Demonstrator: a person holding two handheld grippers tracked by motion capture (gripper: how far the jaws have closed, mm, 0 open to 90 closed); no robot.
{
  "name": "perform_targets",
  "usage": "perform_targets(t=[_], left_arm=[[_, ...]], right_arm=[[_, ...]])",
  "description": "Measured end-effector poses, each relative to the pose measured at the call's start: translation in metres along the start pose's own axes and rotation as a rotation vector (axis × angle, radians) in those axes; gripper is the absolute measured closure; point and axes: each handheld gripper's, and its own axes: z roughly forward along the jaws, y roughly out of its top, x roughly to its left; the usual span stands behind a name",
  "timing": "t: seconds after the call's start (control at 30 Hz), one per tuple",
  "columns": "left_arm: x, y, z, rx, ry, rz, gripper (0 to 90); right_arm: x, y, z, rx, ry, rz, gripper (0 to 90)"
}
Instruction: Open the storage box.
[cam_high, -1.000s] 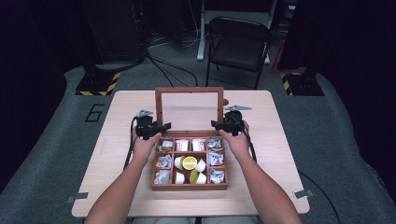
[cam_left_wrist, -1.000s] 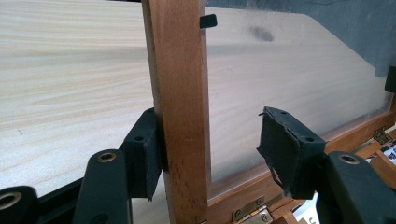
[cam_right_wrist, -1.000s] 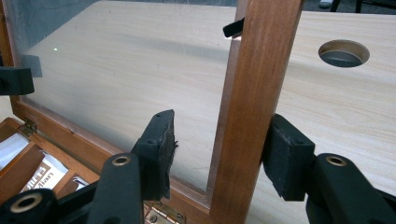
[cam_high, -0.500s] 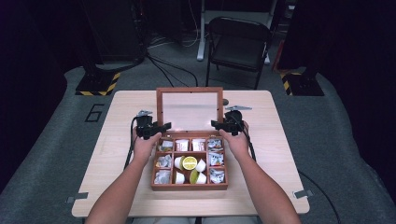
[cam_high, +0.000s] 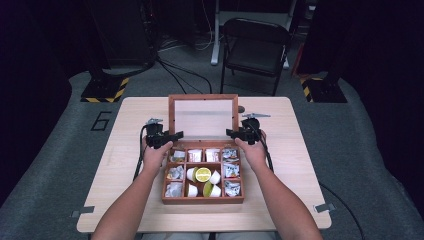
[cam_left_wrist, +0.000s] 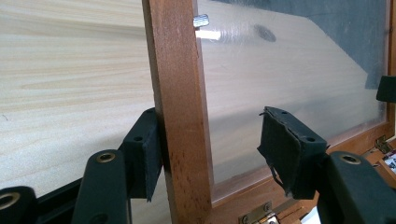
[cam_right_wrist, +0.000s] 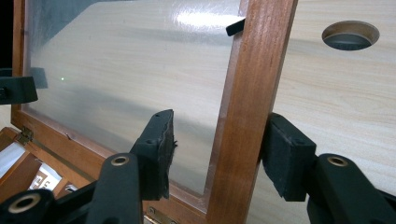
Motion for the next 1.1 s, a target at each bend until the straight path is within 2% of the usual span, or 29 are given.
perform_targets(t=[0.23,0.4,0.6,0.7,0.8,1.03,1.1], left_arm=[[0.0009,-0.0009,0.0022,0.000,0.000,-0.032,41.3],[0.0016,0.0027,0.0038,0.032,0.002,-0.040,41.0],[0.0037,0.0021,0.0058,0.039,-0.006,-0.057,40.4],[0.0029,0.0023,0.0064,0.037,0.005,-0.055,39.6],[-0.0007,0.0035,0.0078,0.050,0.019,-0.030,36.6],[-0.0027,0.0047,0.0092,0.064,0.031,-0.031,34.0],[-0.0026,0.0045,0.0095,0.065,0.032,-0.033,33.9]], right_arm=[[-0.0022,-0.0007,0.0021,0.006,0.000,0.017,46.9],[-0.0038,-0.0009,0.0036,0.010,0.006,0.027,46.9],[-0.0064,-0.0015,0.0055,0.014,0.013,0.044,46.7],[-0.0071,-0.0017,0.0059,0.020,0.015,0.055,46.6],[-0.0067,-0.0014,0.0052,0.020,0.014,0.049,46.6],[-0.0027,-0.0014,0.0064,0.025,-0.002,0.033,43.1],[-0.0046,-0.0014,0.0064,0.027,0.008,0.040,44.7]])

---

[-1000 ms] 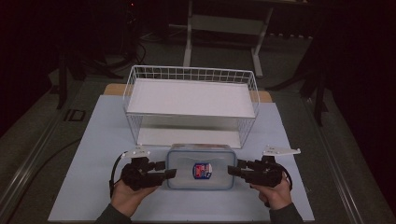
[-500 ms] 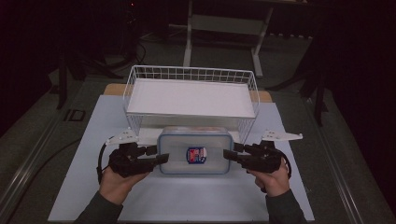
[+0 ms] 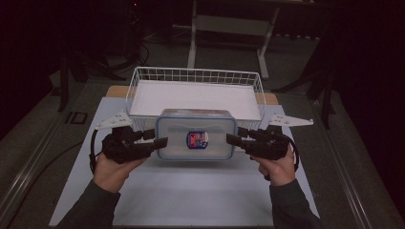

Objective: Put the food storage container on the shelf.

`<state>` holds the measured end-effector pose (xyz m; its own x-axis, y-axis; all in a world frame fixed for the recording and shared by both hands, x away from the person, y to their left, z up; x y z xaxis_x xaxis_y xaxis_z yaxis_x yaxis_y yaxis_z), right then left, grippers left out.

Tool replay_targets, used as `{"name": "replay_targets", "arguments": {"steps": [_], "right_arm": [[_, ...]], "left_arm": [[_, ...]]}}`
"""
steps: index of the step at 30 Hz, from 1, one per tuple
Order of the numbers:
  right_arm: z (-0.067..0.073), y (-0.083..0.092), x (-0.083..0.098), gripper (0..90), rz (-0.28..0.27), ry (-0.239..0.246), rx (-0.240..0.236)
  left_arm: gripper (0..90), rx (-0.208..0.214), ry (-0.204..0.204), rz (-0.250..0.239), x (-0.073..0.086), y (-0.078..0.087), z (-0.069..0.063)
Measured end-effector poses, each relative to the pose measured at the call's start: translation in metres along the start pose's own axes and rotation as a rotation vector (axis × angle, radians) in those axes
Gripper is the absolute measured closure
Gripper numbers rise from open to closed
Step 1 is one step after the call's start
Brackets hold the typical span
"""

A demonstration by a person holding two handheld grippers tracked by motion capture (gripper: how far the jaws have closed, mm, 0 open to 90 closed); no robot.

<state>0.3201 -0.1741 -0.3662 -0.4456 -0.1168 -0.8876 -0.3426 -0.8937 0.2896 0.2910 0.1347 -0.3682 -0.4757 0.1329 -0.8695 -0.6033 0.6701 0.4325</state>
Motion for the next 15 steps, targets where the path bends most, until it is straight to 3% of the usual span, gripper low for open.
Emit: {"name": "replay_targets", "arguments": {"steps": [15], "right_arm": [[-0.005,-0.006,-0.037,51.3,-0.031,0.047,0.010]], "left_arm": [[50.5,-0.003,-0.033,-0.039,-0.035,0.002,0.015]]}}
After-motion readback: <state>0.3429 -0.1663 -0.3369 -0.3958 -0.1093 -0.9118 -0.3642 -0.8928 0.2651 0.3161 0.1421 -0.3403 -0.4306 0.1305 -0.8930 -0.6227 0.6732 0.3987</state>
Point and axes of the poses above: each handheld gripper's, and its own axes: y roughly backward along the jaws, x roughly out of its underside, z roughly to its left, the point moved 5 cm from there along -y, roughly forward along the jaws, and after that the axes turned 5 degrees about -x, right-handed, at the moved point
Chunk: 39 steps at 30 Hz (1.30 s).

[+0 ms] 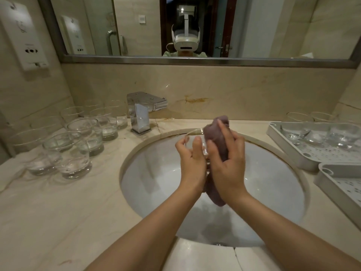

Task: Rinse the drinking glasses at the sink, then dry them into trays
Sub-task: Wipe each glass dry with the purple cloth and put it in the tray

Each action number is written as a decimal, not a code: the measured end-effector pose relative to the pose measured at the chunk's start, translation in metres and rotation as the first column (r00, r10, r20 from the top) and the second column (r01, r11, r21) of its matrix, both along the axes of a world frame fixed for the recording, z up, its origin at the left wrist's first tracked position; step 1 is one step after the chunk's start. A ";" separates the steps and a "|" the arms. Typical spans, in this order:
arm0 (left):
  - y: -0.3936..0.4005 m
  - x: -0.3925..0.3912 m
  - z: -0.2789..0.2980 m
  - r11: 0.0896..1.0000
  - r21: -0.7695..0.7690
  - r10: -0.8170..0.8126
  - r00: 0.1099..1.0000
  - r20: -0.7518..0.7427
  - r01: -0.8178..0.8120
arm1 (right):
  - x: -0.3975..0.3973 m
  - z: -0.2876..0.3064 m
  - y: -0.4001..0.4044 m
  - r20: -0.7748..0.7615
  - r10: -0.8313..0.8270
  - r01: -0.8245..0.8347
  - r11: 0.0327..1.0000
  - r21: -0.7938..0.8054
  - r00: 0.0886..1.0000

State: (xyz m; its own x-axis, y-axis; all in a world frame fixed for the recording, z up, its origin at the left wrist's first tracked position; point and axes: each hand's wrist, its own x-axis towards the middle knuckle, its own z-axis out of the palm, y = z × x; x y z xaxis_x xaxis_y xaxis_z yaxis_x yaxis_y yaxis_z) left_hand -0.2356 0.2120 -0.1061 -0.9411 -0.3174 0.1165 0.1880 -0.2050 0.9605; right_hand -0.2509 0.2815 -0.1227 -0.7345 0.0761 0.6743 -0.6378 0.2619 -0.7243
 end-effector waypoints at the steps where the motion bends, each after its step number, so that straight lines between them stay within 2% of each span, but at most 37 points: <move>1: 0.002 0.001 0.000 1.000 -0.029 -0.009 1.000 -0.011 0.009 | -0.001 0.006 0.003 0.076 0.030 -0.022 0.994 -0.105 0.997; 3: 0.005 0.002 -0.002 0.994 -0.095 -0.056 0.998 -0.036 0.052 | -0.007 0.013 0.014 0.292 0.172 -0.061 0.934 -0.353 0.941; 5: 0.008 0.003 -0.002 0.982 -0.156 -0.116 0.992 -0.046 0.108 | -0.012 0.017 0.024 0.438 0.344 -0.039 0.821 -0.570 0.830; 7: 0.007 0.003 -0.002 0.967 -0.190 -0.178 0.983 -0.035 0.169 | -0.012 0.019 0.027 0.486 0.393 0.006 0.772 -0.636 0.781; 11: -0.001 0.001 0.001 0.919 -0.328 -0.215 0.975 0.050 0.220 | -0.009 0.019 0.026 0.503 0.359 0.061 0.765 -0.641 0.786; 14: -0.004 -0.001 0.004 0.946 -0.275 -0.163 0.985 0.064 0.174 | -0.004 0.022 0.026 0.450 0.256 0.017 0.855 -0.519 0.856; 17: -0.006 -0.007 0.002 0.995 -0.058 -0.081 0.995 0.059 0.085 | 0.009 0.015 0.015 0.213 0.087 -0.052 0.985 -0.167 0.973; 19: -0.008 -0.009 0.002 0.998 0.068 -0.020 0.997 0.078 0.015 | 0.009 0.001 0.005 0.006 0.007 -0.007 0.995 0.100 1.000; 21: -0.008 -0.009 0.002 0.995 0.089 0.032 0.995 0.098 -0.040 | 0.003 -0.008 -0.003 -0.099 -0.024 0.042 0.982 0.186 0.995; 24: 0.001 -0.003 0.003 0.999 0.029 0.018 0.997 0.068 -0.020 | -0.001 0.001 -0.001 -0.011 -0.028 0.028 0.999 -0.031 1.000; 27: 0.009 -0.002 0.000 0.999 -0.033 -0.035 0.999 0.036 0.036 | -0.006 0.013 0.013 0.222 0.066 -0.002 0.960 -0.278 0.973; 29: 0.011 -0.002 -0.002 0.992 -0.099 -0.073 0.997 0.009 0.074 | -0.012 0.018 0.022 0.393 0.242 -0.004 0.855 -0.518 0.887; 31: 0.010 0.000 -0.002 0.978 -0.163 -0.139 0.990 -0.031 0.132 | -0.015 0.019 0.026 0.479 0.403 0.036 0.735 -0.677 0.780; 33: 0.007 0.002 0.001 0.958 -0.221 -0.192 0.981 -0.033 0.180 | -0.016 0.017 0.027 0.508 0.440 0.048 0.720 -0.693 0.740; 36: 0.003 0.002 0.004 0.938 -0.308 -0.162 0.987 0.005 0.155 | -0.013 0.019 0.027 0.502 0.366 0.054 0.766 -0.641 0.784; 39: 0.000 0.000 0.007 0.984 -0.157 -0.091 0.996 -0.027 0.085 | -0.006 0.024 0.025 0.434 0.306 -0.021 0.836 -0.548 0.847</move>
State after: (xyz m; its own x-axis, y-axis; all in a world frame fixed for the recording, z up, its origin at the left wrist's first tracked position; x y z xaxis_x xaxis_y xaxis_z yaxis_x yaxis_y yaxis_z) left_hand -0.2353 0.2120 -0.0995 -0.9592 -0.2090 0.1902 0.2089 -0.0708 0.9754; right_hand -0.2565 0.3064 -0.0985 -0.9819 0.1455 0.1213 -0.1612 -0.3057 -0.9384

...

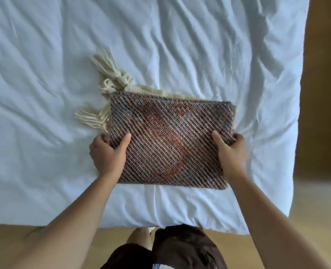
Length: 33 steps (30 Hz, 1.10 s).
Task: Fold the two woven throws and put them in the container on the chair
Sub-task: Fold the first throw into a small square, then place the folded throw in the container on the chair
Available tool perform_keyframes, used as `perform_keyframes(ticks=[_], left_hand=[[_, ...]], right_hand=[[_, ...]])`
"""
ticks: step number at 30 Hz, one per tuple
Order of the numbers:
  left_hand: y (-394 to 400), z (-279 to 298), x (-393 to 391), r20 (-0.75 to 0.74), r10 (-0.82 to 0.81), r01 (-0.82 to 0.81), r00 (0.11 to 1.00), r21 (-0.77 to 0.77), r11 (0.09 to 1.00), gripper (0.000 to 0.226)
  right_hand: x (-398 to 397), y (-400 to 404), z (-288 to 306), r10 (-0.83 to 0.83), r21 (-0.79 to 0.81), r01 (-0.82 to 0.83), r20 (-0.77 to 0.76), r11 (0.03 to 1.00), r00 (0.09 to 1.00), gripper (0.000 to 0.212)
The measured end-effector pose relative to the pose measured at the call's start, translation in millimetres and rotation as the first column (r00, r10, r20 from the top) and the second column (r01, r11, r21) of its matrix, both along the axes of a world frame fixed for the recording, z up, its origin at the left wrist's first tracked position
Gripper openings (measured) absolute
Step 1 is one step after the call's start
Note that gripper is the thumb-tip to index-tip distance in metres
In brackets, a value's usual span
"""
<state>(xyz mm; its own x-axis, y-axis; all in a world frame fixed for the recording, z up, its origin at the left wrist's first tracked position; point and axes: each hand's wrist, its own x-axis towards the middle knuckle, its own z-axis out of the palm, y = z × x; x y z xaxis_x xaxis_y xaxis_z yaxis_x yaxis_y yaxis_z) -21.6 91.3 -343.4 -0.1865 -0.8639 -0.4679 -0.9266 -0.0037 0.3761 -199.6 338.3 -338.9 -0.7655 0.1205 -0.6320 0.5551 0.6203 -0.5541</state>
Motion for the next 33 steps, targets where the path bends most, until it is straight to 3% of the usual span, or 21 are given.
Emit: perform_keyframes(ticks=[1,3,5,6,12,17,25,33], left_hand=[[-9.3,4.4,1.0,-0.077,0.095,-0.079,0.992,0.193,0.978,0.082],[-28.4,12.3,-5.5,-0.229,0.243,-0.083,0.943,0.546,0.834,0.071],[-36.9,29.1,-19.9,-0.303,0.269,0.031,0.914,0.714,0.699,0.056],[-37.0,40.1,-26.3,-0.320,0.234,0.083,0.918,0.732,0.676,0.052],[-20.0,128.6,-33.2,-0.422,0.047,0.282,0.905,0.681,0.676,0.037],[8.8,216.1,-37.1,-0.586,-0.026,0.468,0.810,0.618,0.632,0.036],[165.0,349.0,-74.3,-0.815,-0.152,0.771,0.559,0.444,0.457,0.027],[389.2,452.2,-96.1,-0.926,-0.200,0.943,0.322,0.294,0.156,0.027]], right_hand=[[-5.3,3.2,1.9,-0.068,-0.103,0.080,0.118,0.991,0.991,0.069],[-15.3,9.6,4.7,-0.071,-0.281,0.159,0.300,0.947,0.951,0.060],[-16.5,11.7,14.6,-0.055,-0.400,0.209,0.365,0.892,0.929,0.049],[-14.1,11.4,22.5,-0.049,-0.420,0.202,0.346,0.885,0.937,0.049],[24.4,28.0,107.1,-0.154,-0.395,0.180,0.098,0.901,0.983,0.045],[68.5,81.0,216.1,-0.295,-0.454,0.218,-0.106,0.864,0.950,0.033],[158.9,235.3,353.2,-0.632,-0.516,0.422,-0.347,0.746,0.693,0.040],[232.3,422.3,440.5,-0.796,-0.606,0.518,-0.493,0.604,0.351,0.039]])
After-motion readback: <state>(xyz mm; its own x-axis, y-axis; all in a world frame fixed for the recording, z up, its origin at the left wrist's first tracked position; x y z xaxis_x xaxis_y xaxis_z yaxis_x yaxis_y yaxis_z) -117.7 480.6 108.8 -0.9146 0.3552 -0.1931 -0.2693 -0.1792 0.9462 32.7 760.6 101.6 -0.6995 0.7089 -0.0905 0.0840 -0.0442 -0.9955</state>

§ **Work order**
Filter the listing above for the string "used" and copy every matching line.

§ **Response area**
Tool replay_targets, used as `{"name": "replay_targets", "arguments": {"steps": [_], "right_arm": [[_, ...]], "left_arm": [[_, ...]]}}`
Available tool perform_keyframes, used as `perform_keyframes(ticks=[_], left_hand=[[_, ...]], right_hand=[[_, ...]])`

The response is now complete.